TO DO:
The answer should consist of each line below that contains the word "things".

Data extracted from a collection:

******

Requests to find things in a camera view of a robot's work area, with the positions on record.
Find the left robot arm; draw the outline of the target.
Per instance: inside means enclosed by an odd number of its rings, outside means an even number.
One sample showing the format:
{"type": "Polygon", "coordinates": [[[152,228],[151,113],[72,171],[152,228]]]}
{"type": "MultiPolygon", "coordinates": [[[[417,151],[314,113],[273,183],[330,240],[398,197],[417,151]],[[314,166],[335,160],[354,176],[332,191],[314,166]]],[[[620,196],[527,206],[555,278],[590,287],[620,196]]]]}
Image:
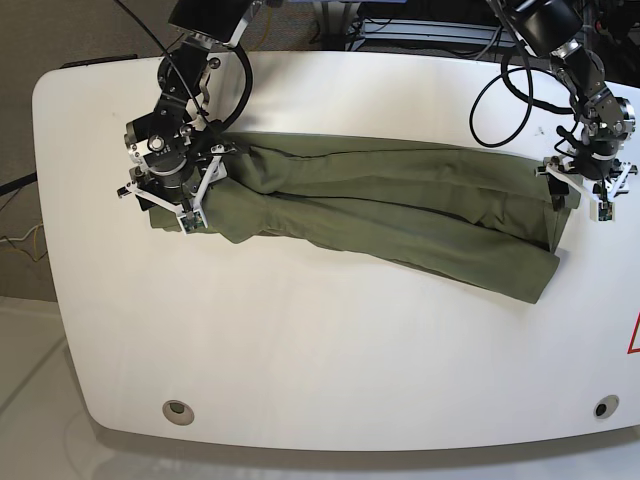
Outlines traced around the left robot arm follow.
{"type": "Polygon", "coordinates": [[[601,61],[579,42],[583,21],[570,2],[493,1],[491,5],[524,61],[527,50],[550,60],[552,75],[570,92],[574,120],[583,125],[580,138],[557,129],[571,150],[547,161],[543,173],[566,184],[573,183],[574,175],[593,181],[590,197],[598,219],[612,219],[614,199],[628,191],[627,178],[635,171],[633,164],[617,158],[635,131],[632,105],[613,94],[601,61]]]}

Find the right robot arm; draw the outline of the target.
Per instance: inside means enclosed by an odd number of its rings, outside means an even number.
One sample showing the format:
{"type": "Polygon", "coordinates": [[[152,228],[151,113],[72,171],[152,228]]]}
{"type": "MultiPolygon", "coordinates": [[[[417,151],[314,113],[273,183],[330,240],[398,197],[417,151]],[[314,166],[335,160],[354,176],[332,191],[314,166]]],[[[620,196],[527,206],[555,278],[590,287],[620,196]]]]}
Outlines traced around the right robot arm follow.
{"type": "Polygon", "coordinates": [[[118,7],[155,42],[162,54],[157,71],[160,96],[153,110],[126,126],[124,135],[133,162],[119,197],[134,197],[142,211],[160,208],[180,226],[192,230],[205,223],[202,204],[210,185],[226,175],[224,155],[233,152],[222,138],[244,111],[253,88],[253,70],[240,44],[261,7],[258,1],[179,1],[169,22],[183,33],[168,49],[123,2],[118,7]],[[219,61],[210,53],[223,47],[239,61],[244,87],[223,120],[209,117],[207,82],[219,61]]]}

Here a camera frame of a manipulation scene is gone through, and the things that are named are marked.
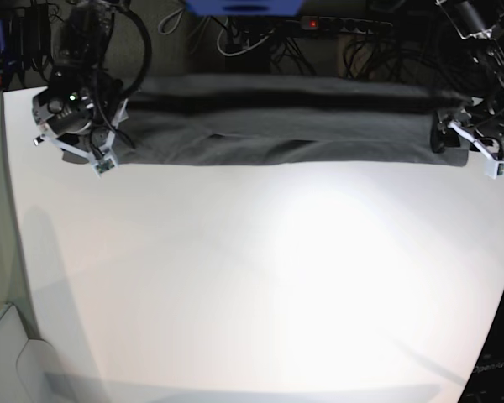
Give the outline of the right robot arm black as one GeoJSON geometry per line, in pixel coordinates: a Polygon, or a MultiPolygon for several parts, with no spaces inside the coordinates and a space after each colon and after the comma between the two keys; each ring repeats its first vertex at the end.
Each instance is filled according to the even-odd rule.
{"type": "Polygon", "coordinates": [[[129,1],[73,1],[68,19],[59,32],[58,51],[47,88],[33,98],[32,116],[39,130],[36,145],[57,140],[59,148],[71,146],[73,154],[86,151],[97,160],[102,146],[94,139],[105,131],[131,149],[133,140],[118,128],[118,108],[133,96],[147,76],[152,44],[142,18],[129,1]],[[104,68],[113,37],[115,17],[120,14],[138,30],[144,53],[139,72],[125,87],[104,68]]]}

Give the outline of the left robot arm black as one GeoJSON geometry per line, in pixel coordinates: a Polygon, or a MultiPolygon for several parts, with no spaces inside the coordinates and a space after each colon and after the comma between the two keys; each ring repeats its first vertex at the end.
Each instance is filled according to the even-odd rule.
{"type": "Polygon", "coordinates": [[[491,81],[470,110],[468,129],[504,146],[504,1],[437,1],[470,58],[491,81]]]}

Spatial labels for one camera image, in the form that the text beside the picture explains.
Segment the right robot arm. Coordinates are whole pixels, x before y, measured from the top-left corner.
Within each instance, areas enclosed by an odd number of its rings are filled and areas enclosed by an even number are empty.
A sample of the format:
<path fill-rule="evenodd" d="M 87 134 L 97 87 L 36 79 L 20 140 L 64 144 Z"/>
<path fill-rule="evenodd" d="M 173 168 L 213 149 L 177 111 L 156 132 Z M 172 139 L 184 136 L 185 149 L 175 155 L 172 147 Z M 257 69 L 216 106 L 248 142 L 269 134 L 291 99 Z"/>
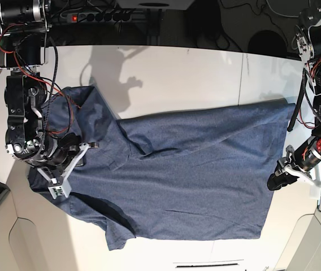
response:
<path fill-rule="evenodd" d="M 6 151 L 46 171 L 86 164 L 81 137 L 70 131 L 90 87 L 57 90 L 37 67 L 46 64 L 50 1 L 0 1 L 0 68 L 10 70 L 4 91 L 8 109 Z"/>

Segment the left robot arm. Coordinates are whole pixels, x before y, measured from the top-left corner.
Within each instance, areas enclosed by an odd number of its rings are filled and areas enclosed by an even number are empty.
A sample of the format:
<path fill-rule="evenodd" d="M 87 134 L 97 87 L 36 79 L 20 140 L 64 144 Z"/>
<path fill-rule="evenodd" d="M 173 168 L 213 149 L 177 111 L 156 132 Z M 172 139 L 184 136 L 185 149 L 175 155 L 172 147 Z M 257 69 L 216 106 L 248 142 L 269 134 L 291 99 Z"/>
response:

******

EXERCISE RESPONSE:
Requests to find things in a camera view of a robot's work area, with the positions on record.
Here a camera frame of a manipulation scene is gone through, and the things that are named are marked.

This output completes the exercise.